This year, Santa Claus is coming to town a month early—and he’s relying on Rudolph’s cherry-red nose to help guide him.
As Hollywood memorabilia dealer Profiles in History announced earlier this month, two central puppets from the 1964 holiday special Rudolph the Red-Nosed Reindeer are set to go on auction on November 13.
Per a statement, the festive figures—crafted by Japanese designer Ichiro Komuro out of wood, wire, cloth, leather and yak hair—will be sold together for an estimated $150,000 to $250,000. The Santa puppet stands around 11 inches tall, while the Rudolph one measures closer to 6 inches.
“You can tell by the way they were constructed,” Simeon Lipman, an indepedent appraiser of pop culture memorabilia, told Dennis Gaffney of PBS’ “Antiques Roadshow” in 2006. “These were hand-made. They weren’t toys. They had mechanisms to make them move, to make them come alive almost. No mass manufacturer of toys, especially in the 1960s, made things like that. It was made to be on film.”
The puppets’ current owner, collector Peter Lutrario of Staten Island, purchased them around 15 years ago. According to the Associated Press’ Andrew Dalton, Lutrario never intended to sell the figurines but changed his mind after turning 65 and thinking about leaving behind money for his family.
At least one museum has expressed interest in acquiring the iconic puppets: Castle Noel, a Christmas-centric tourist attraction in Medina, Ohio. As owner Mark Klaus wrote in a Facebook post quoted by local news station WKYC, “This is the holy grail of Christmas movie props.”
To help fund the purchase, Klaus has launched a GoFundMe campaign. So far, supporters have contributed more than $13,000.
Rudolph the Red-Nosed Reindeer aired on NBC on December 6, 1964. A stop-motion animation production filmed in Tokyo, where the technique was pioneered during the 1950s, the General Electric–sponsored special tells the tale of a misfit reindeer, an elf who yearns to be a dentist and a jolly Santa tasked with saving Christmas.
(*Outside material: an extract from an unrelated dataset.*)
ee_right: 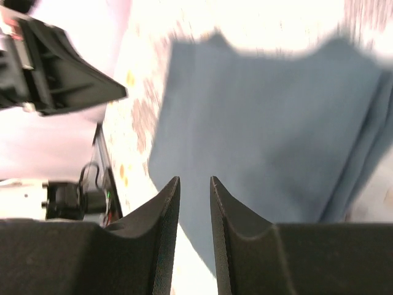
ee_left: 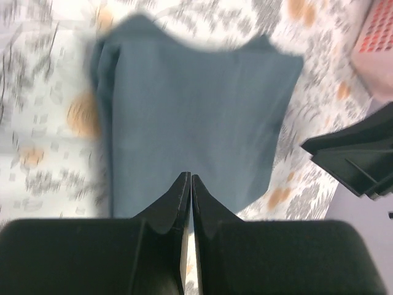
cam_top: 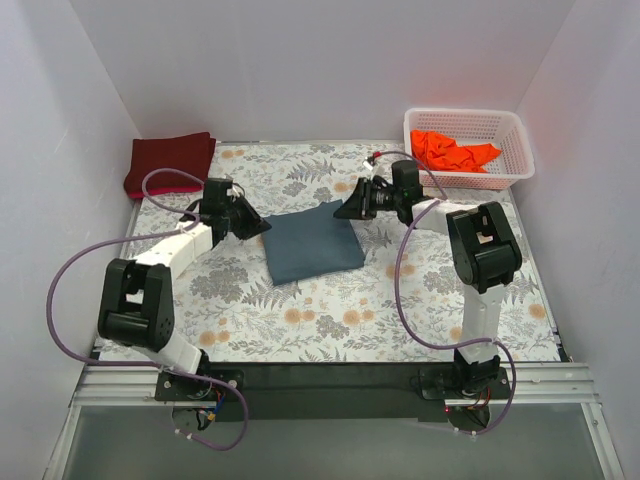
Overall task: Fold and stack the t-shirts
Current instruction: Fold the tshirt
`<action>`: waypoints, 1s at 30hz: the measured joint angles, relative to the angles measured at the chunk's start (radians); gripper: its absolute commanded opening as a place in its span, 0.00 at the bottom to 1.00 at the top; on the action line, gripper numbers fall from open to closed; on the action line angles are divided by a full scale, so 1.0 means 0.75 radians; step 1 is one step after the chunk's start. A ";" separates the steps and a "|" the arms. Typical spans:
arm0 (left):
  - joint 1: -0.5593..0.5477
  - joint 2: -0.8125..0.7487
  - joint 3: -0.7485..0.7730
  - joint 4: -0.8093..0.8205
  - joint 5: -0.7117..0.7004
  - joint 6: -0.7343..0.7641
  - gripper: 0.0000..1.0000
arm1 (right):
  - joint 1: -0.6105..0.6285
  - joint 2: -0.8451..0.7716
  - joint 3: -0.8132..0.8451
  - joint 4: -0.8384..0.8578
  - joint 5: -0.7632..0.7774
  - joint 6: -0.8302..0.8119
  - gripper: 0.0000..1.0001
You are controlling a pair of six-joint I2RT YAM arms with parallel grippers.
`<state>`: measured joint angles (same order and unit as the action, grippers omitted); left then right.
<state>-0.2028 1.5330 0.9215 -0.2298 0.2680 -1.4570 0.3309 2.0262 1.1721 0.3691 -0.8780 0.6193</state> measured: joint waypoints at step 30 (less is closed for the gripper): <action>0.103 0.408 0.474 -0.158 -0.106 0.143 0.59 | -0.019 0.149 0.386 -0.232 0.312 -0.097 0.45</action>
<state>-0.1257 1.8393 1.2766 -0.3481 0.1883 -1.3495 0.3168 2.1380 1.4612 0.1951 -0.6437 0.5468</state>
An instant classic, Rudolph is now the longest-running Christmas special in history.
Reflecting on the film in a 2019 interview with Smithsonian magazine’s Michelle Delgado, historian Rick Goldschmidt cited screenwriter Romeo Muller’s script as key to Rudolph’s success: “Romeo wrote these characters to be underdogs that don’t quite fit in the world,” he said. “By the end of the show, they triumph, and the villains get reformed most of the time. They’re such satisfying stories.”
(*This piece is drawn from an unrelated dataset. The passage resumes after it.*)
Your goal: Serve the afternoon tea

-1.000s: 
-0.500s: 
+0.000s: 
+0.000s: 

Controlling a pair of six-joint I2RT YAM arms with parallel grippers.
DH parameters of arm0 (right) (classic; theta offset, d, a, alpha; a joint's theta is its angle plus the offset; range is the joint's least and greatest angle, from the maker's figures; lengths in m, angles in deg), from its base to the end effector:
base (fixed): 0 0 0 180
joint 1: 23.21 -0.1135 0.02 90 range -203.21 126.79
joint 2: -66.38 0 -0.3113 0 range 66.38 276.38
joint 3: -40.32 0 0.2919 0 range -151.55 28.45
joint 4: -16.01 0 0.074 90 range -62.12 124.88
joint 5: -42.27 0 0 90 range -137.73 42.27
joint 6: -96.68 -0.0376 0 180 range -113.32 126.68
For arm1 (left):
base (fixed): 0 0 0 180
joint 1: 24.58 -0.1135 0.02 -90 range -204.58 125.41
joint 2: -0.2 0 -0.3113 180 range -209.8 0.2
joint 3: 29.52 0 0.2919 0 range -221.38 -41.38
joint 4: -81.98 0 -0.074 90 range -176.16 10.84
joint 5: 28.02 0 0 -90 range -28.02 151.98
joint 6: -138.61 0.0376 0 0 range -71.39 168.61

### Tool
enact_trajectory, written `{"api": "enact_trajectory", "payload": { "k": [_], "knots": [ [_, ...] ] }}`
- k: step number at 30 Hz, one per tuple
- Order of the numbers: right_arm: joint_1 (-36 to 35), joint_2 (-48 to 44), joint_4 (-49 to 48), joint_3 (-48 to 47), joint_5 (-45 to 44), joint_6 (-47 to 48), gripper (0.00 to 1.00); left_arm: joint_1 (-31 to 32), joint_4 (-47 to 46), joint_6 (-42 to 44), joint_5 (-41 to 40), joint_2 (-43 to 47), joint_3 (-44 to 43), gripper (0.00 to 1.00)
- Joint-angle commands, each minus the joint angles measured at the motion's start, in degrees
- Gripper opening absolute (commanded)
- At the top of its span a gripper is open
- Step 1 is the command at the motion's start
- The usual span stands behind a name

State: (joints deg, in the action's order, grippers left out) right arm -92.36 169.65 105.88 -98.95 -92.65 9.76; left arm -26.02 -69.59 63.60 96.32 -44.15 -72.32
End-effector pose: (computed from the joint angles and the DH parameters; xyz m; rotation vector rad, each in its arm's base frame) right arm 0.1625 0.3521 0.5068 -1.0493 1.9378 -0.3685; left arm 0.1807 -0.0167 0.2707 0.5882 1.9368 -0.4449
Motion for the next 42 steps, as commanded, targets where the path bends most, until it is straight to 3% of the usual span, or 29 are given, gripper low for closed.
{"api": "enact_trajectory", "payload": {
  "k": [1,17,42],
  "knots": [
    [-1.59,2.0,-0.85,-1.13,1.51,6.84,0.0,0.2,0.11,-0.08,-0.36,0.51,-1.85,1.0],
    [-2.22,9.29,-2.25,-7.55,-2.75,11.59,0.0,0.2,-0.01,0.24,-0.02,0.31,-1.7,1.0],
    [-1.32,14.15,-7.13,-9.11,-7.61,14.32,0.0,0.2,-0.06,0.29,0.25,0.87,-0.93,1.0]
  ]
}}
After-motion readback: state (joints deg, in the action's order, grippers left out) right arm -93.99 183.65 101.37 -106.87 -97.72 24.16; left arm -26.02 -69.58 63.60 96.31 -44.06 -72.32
After filming was finished, NBC shipped the puppets from Japan to New York City, where they came into the possession of production company executives Arthur Rankin Jr. and Jules Bass, per the Huffington Post’s Jim Hill. Eventually, reports Sarah Cascone for artnet News, Rankin’s secretary, Barbara Adams, ended up with the figurines. Sadly, the majority—including Sam the Snowman—later melted in Adams’ hot attic.
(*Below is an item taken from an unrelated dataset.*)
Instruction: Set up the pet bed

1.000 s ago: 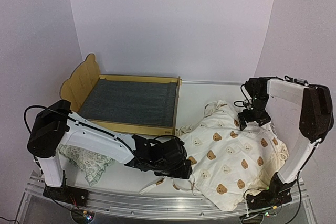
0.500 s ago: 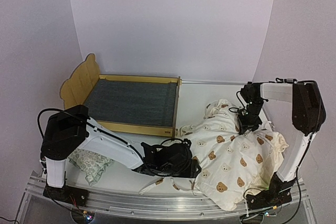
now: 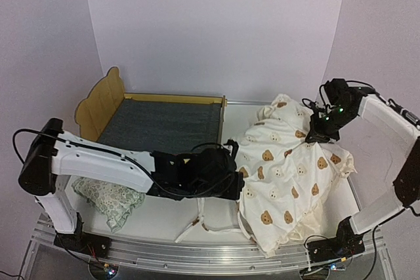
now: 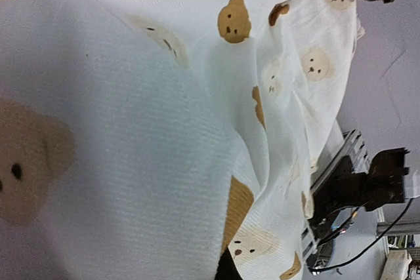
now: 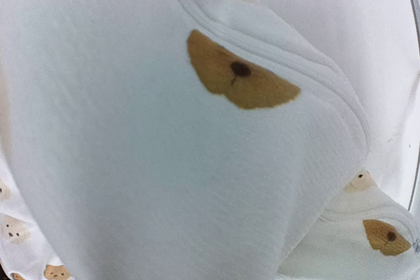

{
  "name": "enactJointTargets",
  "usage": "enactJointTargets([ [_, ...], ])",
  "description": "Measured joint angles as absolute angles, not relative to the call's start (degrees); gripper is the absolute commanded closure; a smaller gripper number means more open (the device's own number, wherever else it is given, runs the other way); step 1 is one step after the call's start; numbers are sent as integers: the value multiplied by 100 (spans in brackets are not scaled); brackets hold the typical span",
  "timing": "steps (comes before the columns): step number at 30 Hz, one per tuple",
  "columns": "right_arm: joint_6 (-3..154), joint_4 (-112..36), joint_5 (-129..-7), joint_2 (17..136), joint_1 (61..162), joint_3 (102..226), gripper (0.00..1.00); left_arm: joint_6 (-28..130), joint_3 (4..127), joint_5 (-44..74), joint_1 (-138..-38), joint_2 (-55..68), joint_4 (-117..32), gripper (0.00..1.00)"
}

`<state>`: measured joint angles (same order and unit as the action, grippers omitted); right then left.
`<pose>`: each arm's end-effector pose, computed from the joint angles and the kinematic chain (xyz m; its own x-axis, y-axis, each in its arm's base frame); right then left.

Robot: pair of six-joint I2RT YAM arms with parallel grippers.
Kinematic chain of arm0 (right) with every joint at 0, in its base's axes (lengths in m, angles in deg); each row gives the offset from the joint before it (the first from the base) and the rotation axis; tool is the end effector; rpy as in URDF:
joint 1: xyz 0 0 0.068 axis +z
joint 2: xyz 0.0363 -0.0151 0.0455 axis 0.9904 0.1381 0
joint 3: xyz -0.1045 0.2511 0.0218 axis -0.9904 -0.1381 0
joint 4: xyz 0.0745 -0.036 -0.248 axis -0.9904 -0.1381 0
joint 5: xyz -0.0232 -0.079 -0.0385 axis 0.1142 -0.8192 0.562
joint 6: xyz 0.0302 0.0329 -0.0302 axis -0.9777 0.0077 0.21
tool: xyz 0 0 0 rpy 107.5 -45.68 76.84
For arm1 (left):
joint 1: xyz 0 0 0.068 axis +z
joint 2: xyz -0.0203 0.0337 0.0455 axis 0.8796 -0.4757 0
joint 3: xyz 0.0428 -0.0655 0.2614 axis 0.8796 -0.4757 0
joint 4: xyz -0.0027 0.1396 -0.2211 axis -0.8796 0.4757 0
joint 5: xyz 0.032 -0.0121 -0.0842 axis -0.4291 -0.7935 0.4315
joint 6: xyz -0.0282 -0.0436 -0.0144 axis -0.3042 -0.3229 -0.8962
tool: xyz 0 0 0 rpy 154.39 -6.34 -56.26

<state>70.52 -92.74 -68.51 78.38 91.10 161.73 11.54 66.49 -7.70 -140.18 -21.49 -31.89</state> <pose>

“Now, when companies make movie props, they’re heavily guarded,” Lipman told “Antiques Roadshow” in 2006. “Back then, they were considered souvenirs, something to decorate around the Christmas tree. No one was thinking they’d become iconic items worth thousands of dollars.”
Adams’ nephew sold the surviving puppet duo to collector Keith Kreiss, who spent around $4,000 to restore the pair to “pristine condition,” wrote Hill for the Huffington Post in 2012. Prior to the restoration, Rudolph was missing his characteristic nose, while Santa had lost his “fluffy white eyebrows” and half of his mustache.
Today, the puppets can move freely.
“They’re still malleable,” says Lutrario, “and it’s very detailed. Not only can you move the arms, the legs, the head, you can move the fingers, the thumbs.”